The E500PTH has a short cable but ships with 3-inch, 9-inch, and 18-inch modular attachments to extend the reach of the wire. Some users prefer short wires because large wires get tangled easily, says Christopher Lyons, product marketing manager at Shure.
It also comes with a Push-to-Hear module--an attachable gadget for listening to external sound without having to remove the earbuds This module is a slightly clunky box that connects with the cable and has a button for toggling between music and external sound. The module is easy to remove, Lyons says.
Veteran users might need some time to get used to these new features, but the earbuds fit comfortably and render excellent sound. The E500PTH is slated to ship in the United States, Europe, and Asia in July.
Shield the Eyes, Satisfy the Ears
Motorola's O ROKR is a hip pair of Bluetooth sunglasses outfitted with headphones that the electronics giant developed with Oakley, a maker of optical products. It resembles Oakley's Thump 2 line of MP3 sunglasses, but without the internal storage that those products provide. Instead, O ROKR receives music from Bluetooth-enabled mobile phones, such as Motorola's ROKR E2, or portable audio players, such as Boomgear's MP-825BT, Oakley spokesperson Julie Crabill says. The O ROKR can also play songs from Bluetooth-enabled iPods.
The versatile O ROKR doubles as a Bluetooth headset for mobile phones and includes a built-in noise-cancellation feature. The device's battery has a 5-hour life when in use, and a standby time of 100 hours.
The temples (the parallel shafts that link the frame front to your ears) hold earbud headphones, which pop down to fit in your ears, and buttons to control volume and let you move between tracks.
The O ROKR targets gadget lovers and people who pursue active lifestyles, Crabill said. The $249 glasses are slated to ship in the next few months. You can read more about it on Motorola's Web site.
Affordable Low-Res Digital Video Camera
If you can't afford an expensive, megapixel-rich video camera, the $129 Point & Shoot camcorder from Pure Digital Technologies could be a good fill-in.
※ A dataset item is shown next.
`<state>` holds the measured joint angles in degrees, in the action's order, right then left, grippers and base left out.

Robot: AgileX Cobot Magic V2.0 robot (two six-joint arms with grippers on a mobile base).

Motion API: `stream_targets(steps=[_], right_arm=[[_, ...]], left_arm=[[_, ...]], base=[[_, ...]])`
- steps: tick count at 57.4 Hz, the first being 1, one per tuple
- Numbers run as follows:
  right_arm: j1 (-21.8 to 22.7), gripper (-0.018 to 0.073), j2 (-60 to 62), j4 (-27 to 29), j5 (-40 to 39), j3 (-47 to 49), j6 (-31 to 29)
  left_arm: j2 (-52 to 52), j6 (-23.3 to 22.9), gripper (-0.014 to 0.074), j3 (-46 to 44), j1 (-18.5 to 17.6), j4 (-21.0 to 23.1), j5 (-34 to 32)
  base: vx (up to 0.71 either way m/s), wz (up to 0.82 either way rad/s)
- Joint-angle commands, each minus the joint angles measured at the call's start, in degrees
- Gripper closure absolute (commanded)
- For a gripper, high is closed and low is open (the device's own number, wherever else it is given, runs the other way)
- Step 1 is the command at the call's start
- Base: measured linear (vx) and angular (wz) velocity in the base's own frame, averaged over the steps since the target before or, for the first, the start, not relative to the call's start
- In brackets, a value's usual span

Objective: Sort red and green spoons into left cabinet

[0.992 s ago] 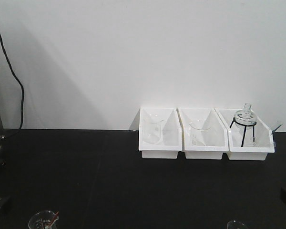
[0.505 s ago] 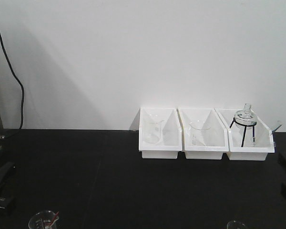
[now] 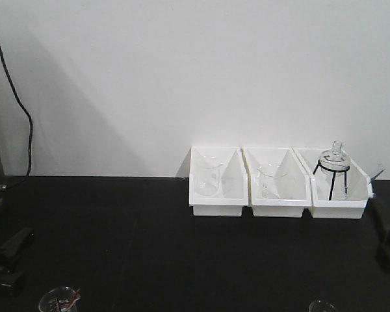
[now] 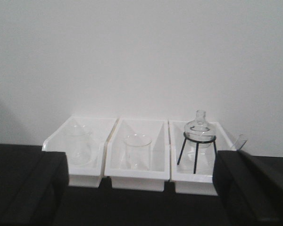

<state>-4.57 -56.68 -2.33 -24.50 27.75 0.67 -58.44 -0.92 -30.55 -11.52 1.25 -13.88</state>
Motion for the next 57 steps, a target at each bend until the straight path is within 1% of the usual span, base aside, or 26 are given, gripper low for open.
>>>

It shoots video at 640-by-480-pixel resolution, which is fine for short home videos that you plan to share via e-mail or to publish on a Web site such as YouTube. The camera connects to a PC through a USB port and to a TV through composite cables.
Development labs partnering with Pure Digital can burn videos to a CD in an hour, the company says. The camera comes with software that lets you create video e-mail messages right on the device--and send them when you connect the camera to your PC via USB.